On what to do if your helicopter crashes into the ocean
Yes, they put you in a thing that looks like a helicopter. And you are strapped in and you go into water and the first thing you think to do is ... unstrap and try to get out. Problem with that is [there is] water all around the opening and you will get lost and never make it out. You will never find a way to exit. Counter-intuitively ... you are supposed to sit and have one hand on [the] seat and [the] other on the exit — preferably on the window you will swim out of — and wait for all motion to cease. Til you are really sinking; and when that happens, open window, pull seat buckle apart and pull yourself out of the window. It takes discipline to resist the urge to get yourself out there, but that is the difference between life and death in that situation.
On what your body is doing to try to prevent you from freezing to death
Just before you freeze to death you mount this sort of final effort to try and save your life, and so you try and centralize the heat to the core of your body. Your blood vessels constrict to try to stop you [from] losing heat from your periphery — from your arms and from your legs — and then ... your hairs stand on edge. It's one of the reflexes we have, trying to trap an extra layer of air to insulate your body ... but all of this, is your body mounting its last attempt to keep itself alive. It does everything it can. ... It's to buy you extra time.

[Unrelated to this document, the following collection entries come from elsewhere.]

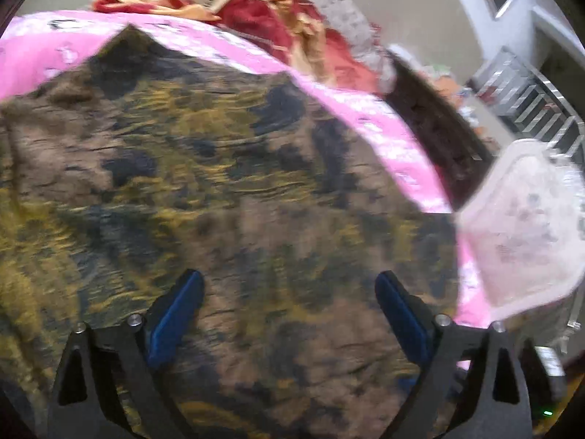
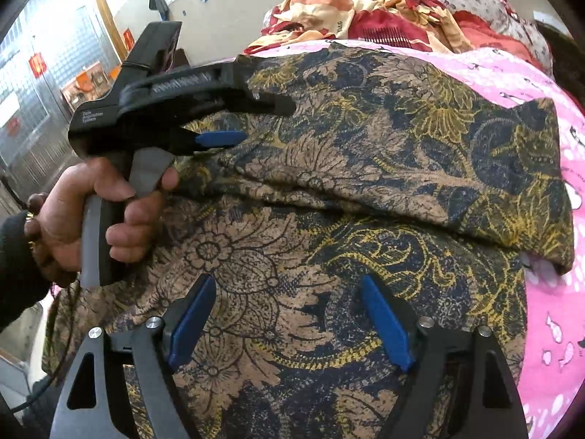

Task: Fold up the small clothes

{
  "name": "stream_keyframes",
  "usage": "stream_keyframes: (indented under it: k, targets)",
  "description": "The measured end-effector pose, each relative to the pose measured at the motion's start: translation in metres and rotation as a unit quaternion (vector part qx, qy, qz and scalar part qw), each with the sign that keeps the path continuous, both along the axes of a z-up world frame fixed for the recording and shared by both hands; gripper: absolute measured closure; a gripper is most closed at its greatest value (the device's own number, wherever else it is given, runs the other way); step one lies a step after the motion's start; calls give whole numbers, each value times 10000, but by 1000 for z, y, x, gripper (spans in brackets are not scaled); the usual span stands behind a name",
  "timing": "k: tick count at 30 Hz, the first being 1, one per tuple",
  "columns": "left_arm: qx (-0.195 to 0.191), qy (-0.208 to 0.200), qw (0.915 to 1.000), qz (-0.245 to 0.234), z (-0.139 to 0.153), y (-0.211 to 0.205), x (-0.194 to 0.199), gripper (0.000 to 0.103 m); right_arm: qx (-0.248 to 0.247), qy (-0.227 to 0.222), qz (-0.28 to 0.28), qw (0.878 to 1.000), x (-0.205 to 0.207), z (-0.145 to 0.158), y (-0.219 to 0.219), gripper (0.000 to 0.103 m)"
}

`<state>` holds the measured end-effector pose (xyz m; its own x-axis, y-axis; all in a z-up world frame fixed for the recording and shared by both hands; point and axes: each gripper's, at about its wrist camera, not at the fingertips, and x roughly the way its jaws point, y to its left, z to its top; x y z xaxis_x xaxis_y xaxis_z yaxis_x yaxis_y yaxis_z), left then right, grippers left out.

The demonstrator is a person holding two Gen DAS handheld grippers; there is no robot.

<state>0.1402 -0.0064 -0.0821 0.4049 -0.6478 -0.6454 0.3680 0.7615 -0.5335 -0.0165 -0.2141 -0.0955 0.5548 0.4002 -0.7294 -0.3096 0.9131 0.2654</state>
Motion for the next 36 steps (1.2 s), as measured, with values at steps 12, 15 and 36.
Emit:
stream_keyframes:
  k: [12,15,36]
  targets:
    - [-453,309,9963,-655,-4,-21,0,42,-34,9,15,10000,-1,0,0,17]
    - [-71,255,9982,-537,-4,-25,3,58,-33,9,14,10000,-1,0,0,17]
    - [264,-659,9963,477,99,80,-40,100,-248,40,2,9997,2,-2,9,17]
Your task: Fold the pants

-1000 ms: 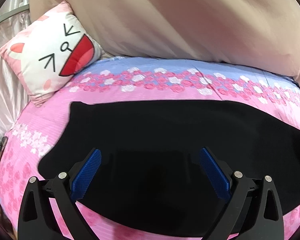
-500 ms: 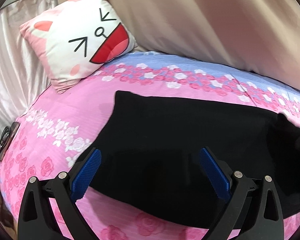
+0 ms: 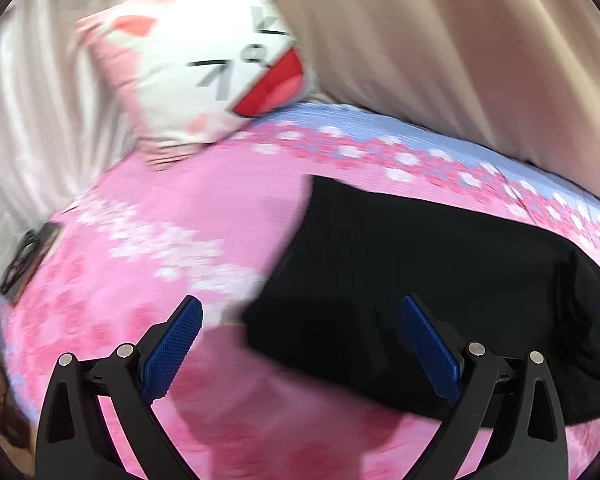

On Anna Bågenholm, a skier who was trapped in a mostly frozen stream for 80 minutes and still survived
The hypothermia is a double-edged sword here, because it conspires to run the batteries of life down ... and that's what stops your heart. That's what leads to cardiac arrest, but also it protects the brain. So although it kills you, it smears out the dying process.
... We think of death as being a moment in time, but actually, it is a process. And that process is usually relatively quick, it's completed in a few minutes under normal conditions, but here, with these extremes of cold ... what that does biologically, it takes the process of death ... and extends it to minutes, [and in Bågenholm's case] it smeared it out to be hours long. Long enough, that they might intervene, restore the supply of oxygen to her brain, start her heart again, and get someone back who resembles who she was before the accident.